**Problem**
Copy, from the data below, every line that has "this" in it.
*** Records supplied ***
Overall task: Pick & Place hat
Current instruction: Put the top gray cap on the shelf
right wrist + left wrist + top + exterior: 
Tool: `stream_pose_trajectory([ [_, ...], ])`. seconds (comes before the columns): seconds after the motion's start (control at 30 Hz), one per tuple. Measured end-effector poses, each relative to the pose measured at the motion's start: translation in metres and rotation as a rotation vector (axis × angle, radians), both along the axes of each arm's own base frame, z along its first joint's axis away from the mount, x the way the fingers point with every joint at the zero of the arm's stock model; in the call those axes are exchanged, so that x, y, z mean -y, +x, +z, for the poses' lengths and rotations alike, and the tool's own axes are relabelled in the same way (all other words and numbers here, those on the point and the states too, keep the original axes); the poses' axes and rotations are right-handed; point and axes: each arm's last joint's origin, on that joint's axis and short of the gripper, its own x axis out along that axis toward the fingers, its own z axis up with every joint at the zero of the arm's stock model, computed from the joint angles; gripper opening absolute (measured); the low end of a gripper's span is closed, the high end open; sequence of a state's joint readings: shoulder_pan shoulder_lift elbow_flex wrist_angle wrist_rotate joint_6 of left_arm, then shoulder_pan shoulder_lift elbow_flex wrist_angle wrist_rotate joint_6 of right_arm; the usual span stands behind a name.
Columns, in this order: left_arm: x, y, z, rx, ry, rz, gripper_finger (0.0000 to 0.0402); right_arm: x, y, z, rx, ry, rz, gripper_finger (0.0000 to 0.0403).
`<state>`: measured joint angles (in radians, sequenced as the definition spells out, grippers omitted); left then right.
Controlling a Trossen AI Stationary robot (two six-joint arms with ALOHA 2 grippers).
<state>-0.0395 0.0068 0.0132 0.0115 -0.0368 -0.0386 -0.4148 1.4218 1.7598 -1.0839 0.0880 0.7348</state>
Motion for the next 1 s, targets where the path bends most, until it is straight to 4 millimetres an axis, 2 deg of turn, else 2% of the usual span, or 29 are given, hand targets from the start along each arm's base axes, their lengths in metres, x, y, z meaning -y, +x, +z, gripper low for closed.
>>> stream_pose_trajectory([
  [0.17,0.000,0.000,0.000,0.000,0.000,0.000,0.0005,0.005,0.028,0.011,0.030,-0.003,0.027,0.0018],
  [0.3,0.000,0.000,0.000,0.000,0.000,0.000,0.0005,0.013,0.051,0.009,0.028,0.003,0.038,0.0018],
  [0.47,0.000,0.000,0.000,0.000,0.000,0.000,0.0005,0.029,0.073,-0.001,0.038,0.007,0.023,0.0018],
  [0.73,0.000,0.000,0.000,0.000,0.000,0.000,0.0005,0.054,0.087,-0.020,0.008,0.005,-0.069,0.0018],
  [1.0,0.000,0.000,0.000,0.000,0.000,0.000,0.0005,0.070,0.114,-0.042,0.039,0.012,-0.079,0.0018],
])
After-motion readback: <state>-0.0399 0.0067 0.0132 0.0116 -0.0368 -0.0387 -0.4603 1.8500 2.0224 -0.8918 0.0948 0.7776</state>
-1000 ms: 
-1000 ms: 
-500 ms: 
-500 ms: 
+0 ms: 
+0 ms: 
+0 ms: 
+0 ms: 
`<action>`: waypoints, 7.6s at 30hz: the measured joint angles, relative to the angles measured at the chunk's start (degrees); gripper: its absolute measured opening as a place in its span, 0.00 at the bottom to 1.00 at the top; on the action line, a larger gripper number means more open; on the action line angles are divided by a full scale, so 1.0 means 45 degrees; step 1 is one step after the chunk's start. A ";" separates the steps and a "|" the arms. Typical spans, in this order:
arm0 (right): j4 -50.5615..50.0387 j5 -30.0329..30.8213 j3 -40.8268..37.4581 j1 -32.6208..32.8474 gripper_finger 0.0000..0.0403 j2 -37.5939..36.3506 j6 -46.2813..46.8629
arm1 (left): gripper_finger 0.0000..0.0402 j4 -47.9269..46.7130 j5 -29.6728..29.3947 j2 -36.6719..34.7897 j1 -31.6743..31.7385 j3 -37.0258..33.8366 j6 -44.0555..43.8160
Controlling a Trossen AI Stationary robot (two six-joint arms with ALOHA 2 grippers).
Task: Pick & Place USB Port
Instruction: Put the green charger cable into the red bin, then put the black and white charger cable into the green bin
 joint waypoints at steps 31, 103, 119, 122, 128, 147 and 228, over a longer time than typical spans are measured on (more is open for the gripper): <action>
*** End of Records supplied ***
**Solution**
Columns, in this order: left_arm: x, y, z, rx, ry, rz, gripper_finger (0.0000 to 0.0402); right_arm: x, y, z, rx, ry, rz, gripper_finger (0.0000 to 0.0403).
`<action>`: waypoints, 7.6s at 30hz: the measured joint angles, relative to the angles measured at the chunk's start (degrees); gripper: its absolute measured opening as a place in its span, 0.00 at the bottom to 1.00 at the top; on the action line, a larger gripper number means more open; on the action line angles are divided by a full scale, so 1.0 means 45 degrees; step 1 is one step after the chunk's start. A ";" separates the steps and a "|" the arms. Typical spans, in this order:

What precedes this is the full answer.